The office didn't close down, I didn't have (or take) the day off--too much to do before week's end. But, as with most days either of communal or personal importance, we were allowed to take whatever time we wanted to go to DC or watch the Inauguration from home and make up the hours later . . . 9to5 only exists here as a convenience to our clients.
So I watched today's "historic moment" unfold on the tube with friends rather than fight the chill and crowds on The Mall. Rowdy commentary on the color coordination of scarves and ties between various couples/groups, "walking old" and penguin jokes, who held hands and who looked like they'd rather be anywhere else but There. Retelling of history and bios while waiting for something to start. Watching the men and women who led us, for good or ill, to this moment as they strolled across the screen. And although I am not a fan of W and have looked forward to his final day as our country's leader, I was embarrassed for him when the crowd started singing Hey, Hey (Goodbye). "Better to have been silent," my grandparents might have said.

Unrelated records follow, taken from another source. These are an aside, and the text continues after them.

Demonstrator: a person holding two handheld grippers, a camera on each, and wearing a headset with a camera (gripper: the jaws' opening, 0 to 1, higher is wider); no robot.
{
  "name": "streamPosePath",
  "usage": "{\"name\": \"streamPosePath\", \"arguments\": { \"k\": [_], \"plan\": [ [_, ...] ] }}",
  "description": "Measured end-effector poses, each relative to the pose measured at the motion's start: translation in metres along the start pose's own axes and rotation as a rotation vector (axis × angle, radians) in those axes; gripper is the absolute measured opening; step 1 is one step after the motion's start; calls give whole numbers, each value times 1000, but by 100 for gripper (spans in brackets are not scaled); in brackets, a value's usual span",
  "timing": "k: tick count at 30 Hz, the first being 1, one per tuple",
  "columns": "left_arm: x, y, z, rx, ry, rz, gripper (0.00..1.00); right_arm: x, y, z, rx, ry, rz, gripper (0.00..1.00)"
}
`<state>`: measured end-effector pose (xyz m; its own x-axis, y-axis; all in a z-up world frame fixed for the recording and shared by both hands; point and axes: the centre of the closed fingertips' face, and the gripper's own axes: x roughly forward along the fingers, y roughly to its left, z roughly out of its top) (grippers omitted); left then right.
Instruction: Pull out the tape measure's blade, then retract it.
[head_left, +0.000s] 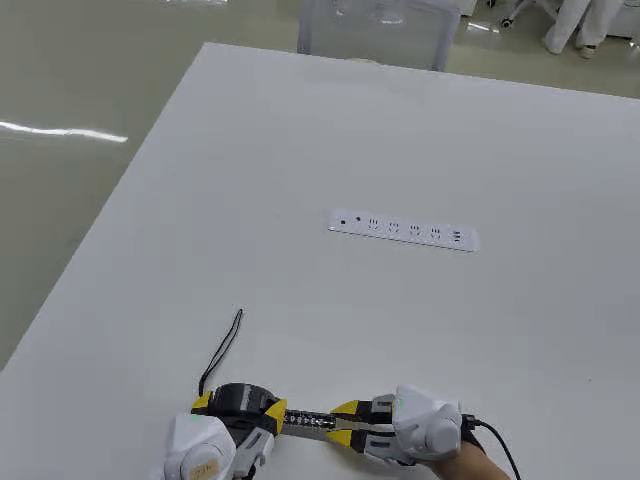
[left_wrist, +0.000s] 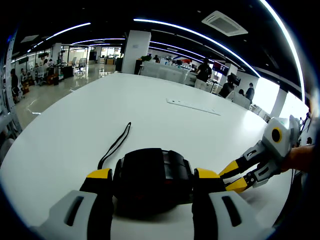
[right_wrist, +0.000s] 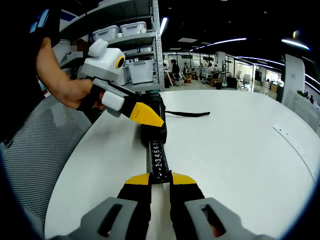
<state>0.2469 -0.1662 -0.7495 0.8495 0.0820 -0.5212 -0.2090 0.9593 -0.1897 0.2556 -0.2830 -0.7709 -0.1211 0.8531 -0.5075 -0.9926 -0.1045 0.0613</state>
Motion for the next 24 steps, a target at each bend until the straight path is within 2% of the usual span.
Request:
{"name": "streamPosePath", "arguments": {
  "k": [24],
  "plan": [
    [0,0,0,-2,1,-1,61,20,2,8,-2,-15,16,12]
  ]
}}
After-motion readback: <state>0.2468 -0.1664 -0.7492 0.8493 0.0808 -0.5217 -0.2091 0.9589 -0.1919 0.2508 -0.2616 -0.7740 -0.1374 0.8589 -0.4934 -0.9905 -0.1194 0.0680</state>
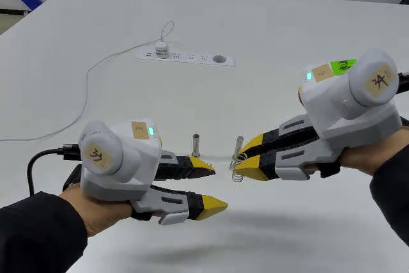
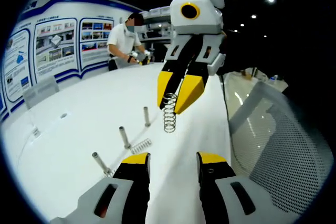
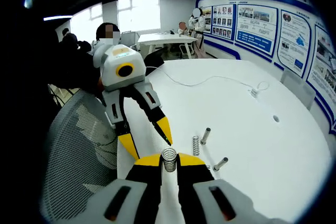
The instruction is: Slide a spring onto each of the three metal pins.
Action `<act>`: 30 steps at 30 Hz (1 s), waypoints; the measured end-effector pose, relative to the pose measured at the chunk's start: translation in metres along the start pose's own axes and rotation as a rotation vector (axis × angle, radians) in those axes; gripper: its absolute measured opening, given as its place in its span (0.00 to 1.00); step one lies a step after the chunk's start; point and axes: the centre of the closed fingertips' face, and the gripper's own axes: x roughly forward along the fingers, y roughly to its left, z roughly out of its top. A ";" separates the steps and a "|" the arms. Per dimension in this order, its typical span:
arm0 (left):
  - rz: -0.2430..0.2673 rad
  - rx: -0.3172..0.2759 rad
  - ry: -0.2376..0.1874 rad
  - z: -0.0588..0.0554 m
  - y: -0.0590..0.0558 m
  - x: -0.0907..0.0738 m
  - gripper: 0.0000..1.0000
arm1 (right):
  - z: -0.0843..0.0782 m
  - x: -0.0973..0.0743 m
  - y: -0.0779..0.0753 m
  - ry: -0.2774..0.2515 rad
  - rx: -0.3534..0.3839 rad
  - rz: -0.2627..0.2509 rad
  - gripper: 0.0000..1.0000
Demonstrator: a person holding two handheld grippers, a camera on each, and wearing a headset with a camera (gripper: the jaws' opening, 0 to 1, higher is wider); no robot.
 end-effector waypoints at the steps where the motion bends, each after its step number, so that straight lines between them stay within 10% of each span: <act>1: 0.008 -0.004 -0.001 -0.001 0.002 -0.002 0.37 | -0.001 -0.003 -0.007 -0.005 0.010 -0.021 0.12; 16: 0.106 -0.062 -0.027 -0.004 0.019 -0.024 0.50 | -0.014 -0.050 -0.081 -0.097 0.136 -0.277 0.12; 30: 0.123 -0.092 -0.028 -0.008 0.018 -0.028 0.54 | -0.054 -0.050 -0.122 -0.079 0.219 -0.416 0.12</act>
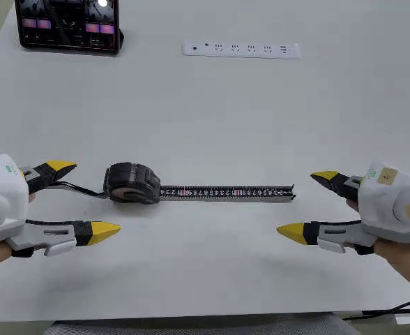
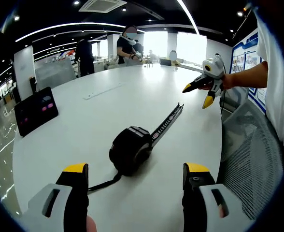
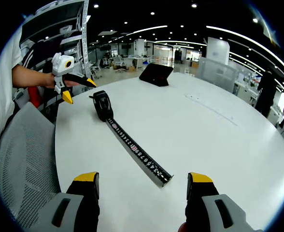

I haven't been a political person--better to hear no promises than to hear them and be disappointed when they're not kept--but the state of our Union has disintegrated so much in my lifetime that it seems impossible, impractical, and grossly negligent to disregard it so completely now. I've never held any hope for a better America than what I've experienced in my own life; it was futile to expect more from a society that seemed, in part, to want to hold itself hostage to the mistakes, grievances, and status quo of our past rather than move forward toward a unified kinship and away from whatever problems plagued us.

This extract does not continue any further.